* About this task
Count every line below that contains "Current", then give that count and nothing else.

* Data under study
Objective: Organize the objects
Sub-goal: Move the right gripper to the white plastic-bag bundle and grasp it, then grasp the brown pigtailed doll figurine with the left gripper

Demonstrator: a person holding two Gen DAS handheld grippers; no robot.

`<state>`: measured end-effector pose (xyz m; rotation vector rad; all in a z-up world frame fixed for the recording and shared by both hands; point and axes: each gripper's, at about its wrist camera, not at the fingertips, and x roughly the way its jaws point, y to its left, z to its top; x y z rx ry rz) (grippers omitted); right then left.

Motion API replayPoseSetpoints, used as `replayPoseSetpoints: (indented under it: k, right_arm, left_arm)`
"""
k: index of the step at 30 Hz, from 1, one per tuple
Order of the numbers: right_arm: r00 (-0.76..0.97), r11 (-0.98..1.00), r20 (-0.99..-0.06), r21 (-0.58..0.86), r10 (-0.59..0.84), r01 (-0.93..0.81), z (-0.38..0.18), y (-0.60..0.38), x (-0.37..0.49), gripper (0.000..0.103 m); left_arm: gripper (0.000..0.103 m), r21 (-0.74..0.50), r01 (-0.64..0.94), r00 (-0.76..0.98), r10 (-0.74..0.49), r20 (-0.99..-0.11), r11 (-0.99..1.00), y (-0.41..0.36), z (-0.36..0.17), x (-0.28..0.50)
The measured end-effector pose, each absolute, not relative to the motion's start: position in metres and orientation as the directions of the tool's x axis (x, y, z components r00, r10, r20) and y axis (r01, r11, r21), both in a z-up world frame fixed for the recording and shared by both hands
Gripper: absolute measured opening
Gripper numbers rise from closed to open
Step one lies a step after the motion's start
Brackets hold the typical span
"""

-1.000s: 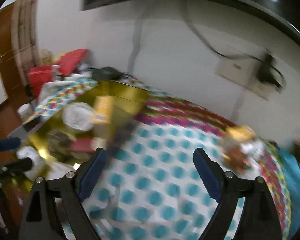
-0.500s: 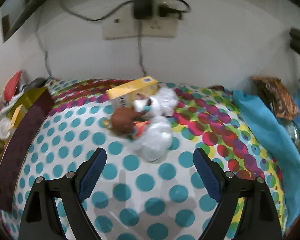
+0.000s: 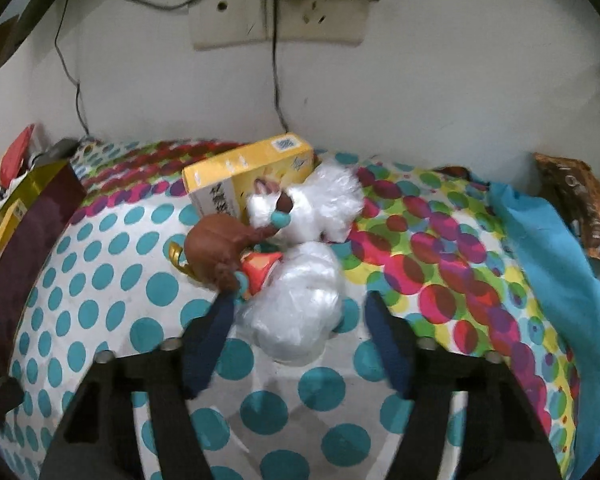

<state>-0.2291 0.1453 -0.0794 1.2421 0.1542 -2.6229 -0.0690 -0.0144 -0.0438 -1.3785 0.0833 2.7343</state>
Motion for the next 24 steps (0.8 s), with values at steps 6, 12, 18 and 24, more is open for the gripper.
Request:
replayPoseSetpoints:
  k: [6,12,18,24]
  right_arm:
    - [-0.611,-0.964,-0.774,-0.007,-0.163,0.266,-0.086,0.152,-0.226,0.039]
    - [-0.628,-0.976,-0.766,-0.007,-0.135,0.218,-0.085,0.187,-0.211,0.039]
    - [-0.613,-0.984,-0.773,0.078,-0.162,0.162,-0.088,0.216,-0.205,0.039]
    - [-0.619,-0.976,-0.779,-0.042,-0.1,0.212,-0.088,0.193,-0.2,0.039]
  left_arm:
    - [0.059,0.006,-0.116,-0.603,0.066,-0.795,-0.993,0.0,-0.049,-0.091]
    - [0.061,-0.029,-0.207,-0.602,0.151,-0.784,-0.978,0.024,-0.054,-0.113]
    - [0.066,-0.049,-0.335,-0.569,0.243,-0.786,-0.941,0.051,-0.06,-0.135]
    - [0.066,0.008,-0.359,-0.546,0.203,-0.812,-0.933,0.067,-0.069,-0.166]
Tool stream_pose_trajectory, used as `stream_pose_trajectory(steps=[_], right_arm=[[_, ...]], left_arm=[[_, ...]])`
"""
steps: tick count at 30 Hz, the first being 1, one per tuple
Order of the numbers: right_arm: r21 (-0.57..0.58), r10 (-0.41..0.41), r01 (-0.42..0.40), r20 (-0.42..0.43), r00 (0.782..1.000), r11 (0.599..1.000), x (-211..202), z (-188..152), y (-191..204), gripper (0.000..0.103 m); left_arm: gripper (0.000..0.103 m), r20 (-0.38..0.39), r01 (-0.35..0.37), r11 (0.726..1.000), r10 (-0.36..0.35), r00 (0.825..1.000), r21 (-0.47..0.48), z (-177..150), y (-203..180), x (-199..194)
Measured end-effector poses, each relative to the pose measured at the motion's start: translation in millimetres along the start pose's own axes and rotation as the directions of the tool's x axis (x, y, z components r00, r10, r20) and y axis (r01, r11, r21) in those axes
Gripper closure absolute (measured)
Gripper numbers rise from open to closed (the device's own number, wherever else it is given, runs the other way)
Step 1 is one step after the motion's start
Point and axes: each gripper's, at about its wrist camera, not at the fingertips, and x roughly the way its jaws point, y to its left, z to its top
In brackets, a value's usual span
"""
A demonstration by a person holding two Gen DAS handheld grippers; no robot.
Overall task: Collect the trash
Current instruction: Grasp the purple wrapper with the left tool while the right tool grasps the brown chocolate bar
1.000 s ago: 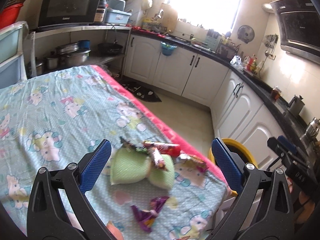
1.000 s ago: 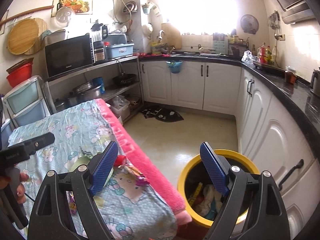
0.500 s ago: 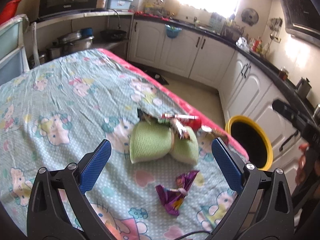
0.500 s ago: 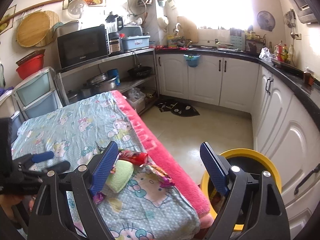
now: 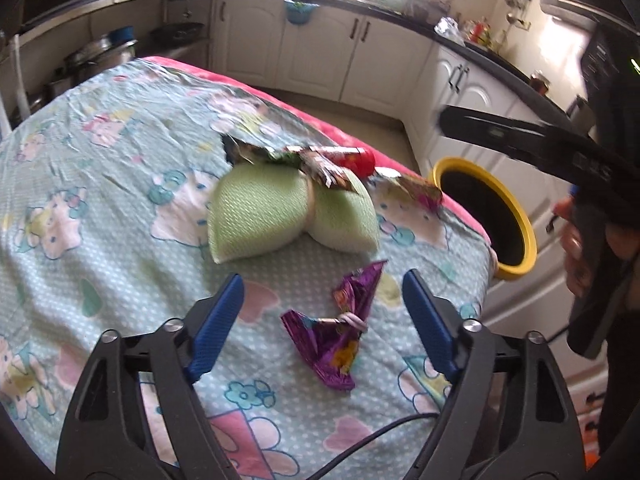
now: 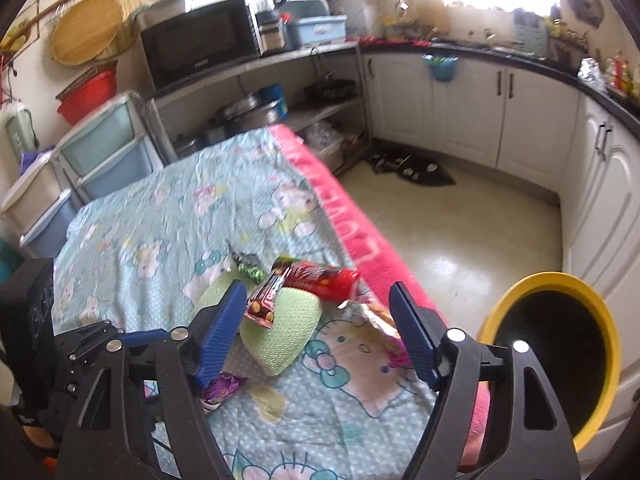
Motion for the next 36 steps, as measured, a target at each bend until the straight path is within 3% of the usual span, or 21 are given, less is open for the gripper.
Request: stream_pose_trajectory(steps=[11, 14, 19, 21, 24, 36], right_arm=[[-0.068, 0.056, -0.067, -0.157, 0.986, 0.995, 66, 3, 34, 0.042], [-0.051, 0.071, -0.082, -0.195, 0.978, 0.995, 79, 3, 35, 0.046], [-0.025, 0.088, -0.096, -0.238, 0.967, 0.995, 94, 0, 34, 0.058], [-0.029, 0.080, -0.089, -0.244, 0.967, 0.996, 96, 0, 33, 0.062], [-0.026, 0.079, -0.088, -0.243, 0.967, 0.996, 96, 0, 31, 0.076], [-0.019, 0.079, -0.085, -0.195, 0.978, 0.996, 77, -2, 27, 0.078]], left_arm=[[0.053, -0.071, 0.027, 0.998, -0.023, 0.997, 0.053, -5, -6, 20], [0.063, -0.088, 0.034, 0.998, -0.030, 0.996, 0.052, -6, -5, 25], [0.065, -0.097, 0.045, 0.998, -0.040, 0.994, 0.049, -7, -4, 29], [0.075, -0.099, 0.056, 0.997, -0.050, 0.994, 0.054, -9, -5, 29], [0.083, -0.097, 0.054, 0.996, -0.046, 0.994, 0.076, -10, -8, 29], [0.093, -0.082, 0.055, 0.993, -0.047, 0.996, 0.102, 0, -24, 23]])
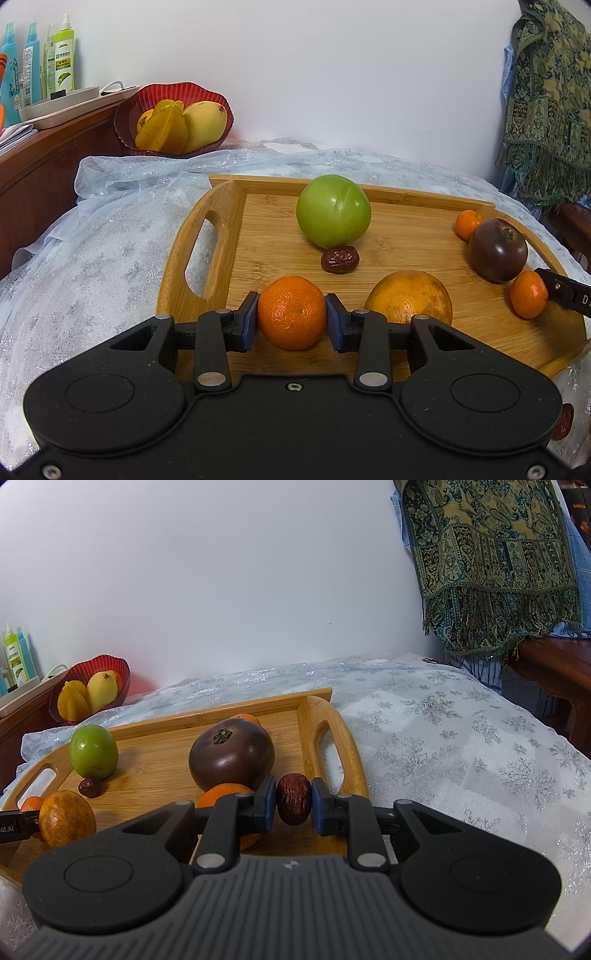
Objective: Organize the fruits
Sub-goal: 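Carry the mandarin and red date over the bamboo tray with both tools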
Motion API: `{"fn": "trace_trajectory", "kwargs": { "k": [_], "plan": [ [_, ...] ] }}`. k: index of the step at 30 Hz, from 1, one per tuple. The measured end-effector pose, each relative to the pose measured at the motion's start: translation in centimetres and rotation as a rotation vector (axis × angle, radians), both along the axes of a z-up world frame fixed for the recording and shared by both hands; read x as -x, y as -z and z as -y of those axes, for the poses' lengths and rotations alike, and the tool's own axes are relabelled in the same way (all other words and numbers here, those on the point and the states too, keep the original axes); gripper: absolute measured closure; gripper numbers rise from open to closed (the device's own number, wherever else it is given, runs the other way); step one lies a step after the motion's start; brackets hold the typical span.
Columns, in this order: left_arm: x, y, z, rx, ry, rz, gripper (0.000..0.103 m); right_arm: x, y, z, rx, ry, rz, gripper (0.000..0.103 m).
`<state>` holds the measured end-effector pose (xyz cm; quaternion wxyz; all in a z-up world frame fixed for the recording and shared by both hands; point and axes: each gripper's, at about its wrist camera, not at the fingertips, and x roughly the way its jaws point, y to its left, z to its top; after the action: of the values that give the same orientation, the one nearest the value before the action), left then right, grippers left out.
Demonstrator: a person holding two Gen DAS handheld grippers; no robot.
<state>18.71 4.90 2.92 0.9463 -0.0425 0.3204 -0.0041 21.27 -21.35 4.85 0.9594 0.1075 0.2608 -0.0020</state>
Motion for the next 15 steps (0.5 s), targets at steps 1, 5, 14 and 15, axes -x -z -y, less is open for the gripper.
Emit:
{"fn": "trace_trajectory", "kwargs": {
  "k": [1, 5, 14, 15],
  "plan": [
    [-0.01, 0.01, 0.00, 0.000, 0.000, 0.000, 0.068, 0.00, 0.00, -0.02, 0.001, 0.000, 0.000, 0.072],
    [0.03, 0.03, 0.04, -0.002, 0.000, 0.001, 0.067, 0.05, -0.06, -0.18, 0.006, -0.001, 0.000, 0.071],
    [0.08, 0.01, 0.09, -0.003, 0.001, 0.002, 0.067, 0.12, -0.07, -0.24, 0.006, -0.002, 0.002, 0.070],
    [0.07, 0.01, 0.09, -0.003, 0.001, 0.002, 0.067, 0.16, -0.07, -0.24, 0.007, -0.002, 0.003, 0.070]
  ]
}}
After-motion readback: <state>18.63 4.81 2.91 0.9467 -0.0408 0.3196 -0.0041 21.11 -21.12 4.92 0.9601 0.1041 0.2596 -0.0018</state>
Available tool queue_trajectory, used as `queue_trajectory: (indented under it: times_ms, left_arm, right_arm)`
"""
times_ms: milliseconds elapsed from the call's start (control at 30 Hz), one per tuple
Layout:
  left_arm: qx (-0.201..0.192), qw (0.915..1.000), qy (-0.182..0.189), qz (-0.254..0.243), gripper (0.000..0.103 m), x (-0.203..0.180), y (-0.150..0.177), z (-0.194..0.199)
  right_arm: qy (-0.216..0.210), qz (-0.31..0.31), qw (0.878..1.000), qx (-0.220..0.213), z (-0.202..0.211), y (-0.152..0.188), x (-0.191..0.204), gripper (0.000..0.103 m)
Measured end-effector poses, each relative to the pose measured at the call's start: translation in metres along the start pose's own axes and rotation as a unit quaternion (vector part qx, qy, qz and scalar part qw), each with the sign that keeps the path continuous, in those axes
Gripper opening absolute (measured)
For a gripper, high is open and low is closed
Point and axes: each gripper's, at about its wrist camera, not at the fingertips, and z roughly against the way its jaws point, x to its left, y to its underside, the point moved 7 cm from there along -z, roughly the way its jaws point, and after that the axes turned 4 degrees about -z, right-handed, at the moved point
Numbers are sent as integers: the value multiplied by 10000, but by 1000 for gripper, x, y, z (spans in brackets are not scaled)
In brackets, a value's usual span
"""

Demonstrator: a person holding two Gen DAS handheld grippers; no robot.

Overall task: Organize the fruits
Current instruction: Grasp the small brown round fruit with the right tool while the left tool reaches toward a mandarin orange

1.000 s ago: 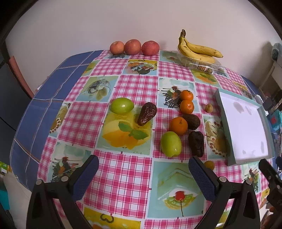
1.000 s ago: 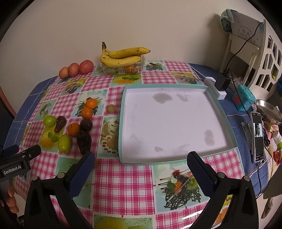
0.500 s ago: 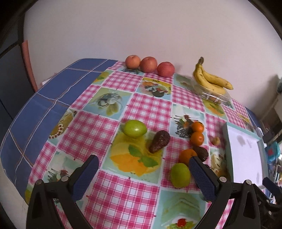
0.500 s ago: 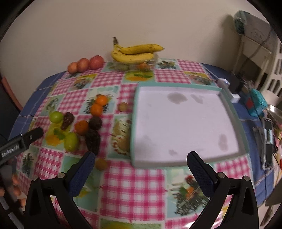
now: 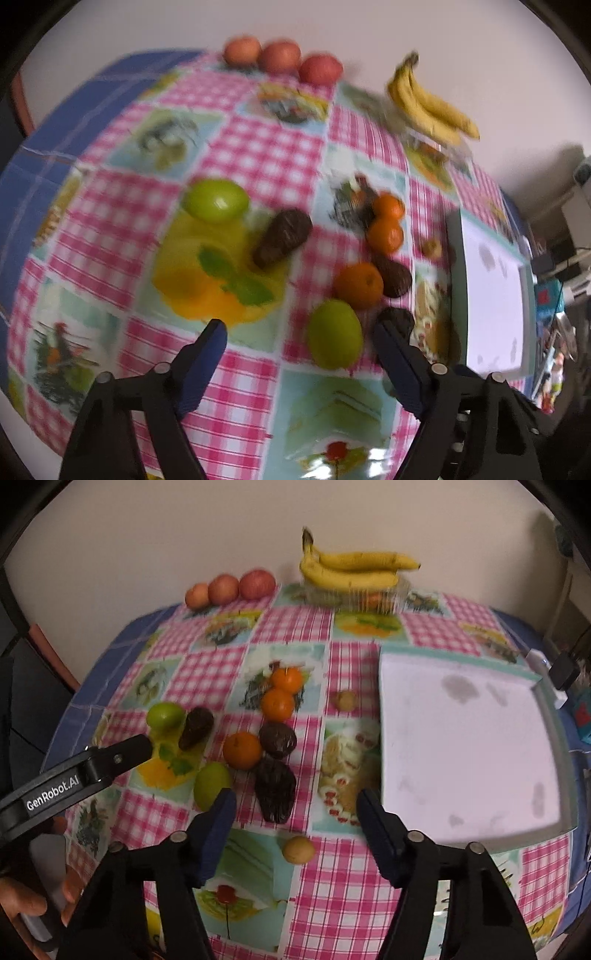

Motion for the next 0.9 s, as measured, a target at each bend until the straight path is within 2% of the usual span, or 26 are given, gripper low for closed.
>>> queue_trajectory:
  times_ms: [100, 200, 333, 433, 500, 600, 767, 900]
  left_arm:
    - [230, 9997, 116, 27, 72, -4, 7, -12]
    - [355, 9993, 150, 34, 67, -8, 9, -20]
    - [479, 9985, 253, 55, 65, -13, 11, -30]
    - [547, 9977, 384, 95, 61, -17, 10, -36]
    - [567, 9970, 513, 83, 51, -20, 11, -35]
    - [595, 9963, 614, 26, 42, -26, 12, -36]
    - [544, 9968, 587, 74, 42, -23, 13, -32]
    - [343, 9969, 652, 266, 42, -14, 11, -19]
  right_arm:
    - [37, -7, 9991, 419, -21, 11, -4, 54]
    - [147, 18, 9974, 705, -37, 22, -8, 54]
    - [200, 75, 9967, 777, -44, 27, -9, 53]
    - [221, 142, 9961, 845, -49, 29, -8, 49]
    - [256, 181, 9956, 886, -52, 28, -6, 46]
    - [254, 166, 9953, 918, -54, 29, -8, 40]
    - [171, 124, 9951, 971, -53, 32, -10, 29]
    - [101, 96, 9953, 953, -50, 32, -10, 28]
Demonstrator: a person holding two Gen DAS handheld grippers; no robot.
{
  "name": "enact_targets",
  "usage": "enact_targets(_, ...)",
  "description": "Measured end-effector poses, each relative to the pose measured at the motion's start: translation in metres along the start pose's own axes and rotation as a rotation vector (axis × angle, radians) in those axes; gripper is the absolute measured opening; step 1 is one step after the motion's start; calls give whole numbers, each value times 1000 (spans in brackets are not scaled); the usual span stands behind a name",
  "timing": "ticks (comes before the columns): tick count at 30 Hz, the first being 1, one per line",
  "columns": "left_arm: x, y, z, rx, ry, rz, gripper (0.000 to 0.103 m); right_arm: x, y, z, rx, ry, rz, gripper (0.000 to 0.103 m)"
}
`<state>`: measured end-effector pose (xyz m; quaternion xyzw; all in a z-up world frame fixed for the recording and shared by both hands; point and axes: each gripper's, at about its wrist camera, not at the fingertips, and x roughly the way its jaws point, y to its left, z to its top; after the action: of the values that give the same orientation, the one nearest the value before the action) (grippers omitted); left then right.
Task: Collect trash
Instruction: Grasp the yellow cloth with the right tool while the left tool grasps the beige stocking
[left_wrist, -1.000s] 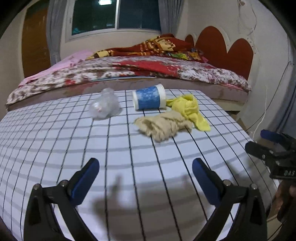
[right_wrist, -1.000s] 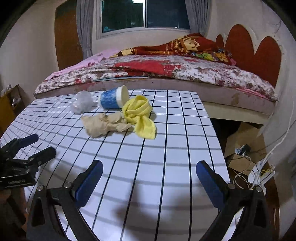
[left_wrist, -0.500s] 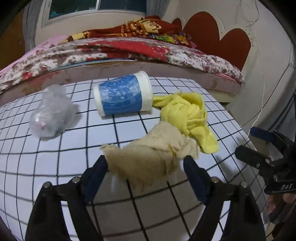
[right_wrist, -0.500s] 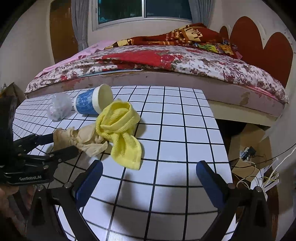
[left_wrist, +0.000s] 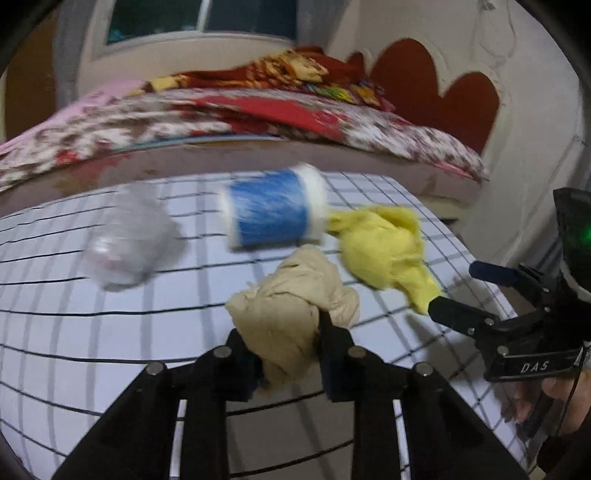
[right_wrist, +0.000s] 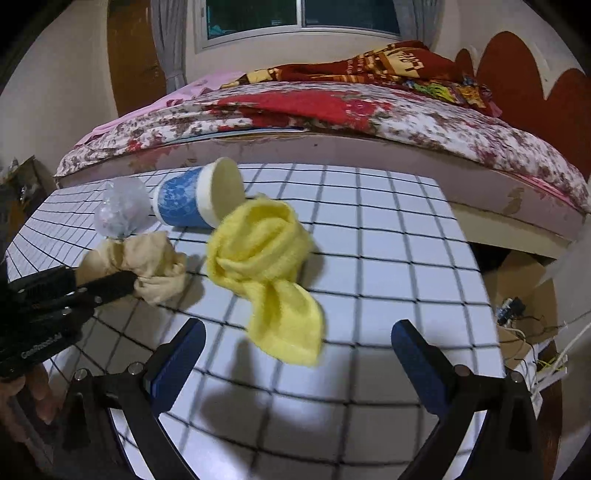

* Written response
2